Opinión

Cuando a obreros metalúrgicos del siglo XVIII se le dan responsabilidades políticas de Estado en un esquema de volatilidad tecnológica, comunicacional y científica, en el que el conocimiento define la cotidianidad de la sociedad y se convierte en eje central de los procesos productivos que van forjando el quehacer y el discurso político que debe desprenderse de los programas que las ideas ayudan a estructurar, hacen de bufones, porque su comunidad está colocada a un nivel superior, lo que crea choques entre el representante desencajado y los “representados” que el proceso de desarrollo elevó a otra dimensión.

Eso ocurre cuando facciones de partidos integradas por individuos especializados en cuestiones operativas (como me comentó un compañero) alcanzan la administración del Estado. En ellos el pragmatismo es la norma, para lo cual, principios, reglas de juego, compromisos o pactos, no tienen validez alguna, de lo que se desprende que las cuestiones de orden moral y éticas no existen, pues de existir cambiaría la naturaleza del desenfreno con que se mueven para conseguir objetivos centrados únicamente en la toma del poder para alcanzar prestigio social y la honorabilidad que se logra con la ocupación de un posición pública, además de las oportunidades que para cuestiones alejadas de asuntos de estado, persiguen.

Lejos de pruritos, como saben que el pragmatismo solo no está en capacidad de gestionar una administración de manera eficiente y bajo los estándares de una ciudadanía informada, instruida y por lo tanto empoderada para demandar sus derechos, alquilan (como me comentó el compañero al que hice referencia) a aquella parte de la sociedad civil ávida de poder, de ésa que no encuentra en la periferia del activismo político, y desde el cual le quieren disputar a los políticos profesionales los espacios que se ganan con el trabajo diario que combina el estudio de la sociedad y el contacto con ella.

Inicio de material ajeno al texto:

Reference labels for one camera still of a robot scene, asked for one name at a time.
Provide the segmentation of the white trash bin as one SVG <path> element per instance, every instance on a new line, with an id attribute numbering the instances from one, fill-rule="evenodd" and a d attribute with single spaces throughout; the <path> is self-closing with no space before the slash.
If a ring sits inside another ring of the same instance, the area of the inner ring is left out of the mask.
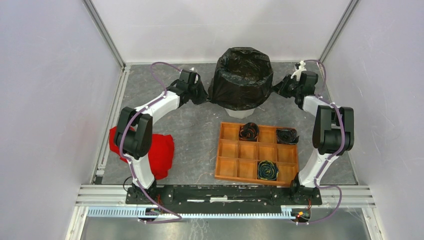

Este pragmatismo, anidado en un pequeño solar del cerebro, vive en una transpiración física constante; los músculos de sus extremidades se hinchan y las elaboraciones de sus estrategias, al margen de sus agentes alquilados, se vuelvan extenuantes, contrario a los equipos que construyen sus espacios partidarios sobre avenidas de ideas que se buscan y entrelazan generando éxtasis, aquél que nace de la satisfacción de crear para otros, para las grandes masas que ponen sus esperanzas en los que tienen la responsabilidad de conducirlos en el presente y construirles el futuro.

Cuando estas facciones partidarias se alzan con el poder, actúan con recelo, sus inseguridades intelectuales les conducen al sectarismo, por eso buscan al “amigo” de fuera sin militancia partidaria para que su falta de arraigo no los convierta en amenaza. Esta situación trae como consecuencia (como me dijera aquel compañero) que las decisiones del gobierno que administran, se alejen de la formación política que les llevó al poder. El divorcio con la organización ya no solo se expresa en la exclusión de sus compañeros no pragmáticos, sino en el alejamiento de la oferta programática (siempre ligada a su base ideológica), a sus principios filosóficos, a sus métodos de trabajo e incluso su mística, ese extraño halo que imanta, que hala, que arrastra; compromete y fideliza multitudes, elementos indispensables para la reconquista del poder, sobre todo cuando el aquelarre montado con las ideas prestadas alcanza el punto de los escobazos entre la magia alucinadora y sus hacedores.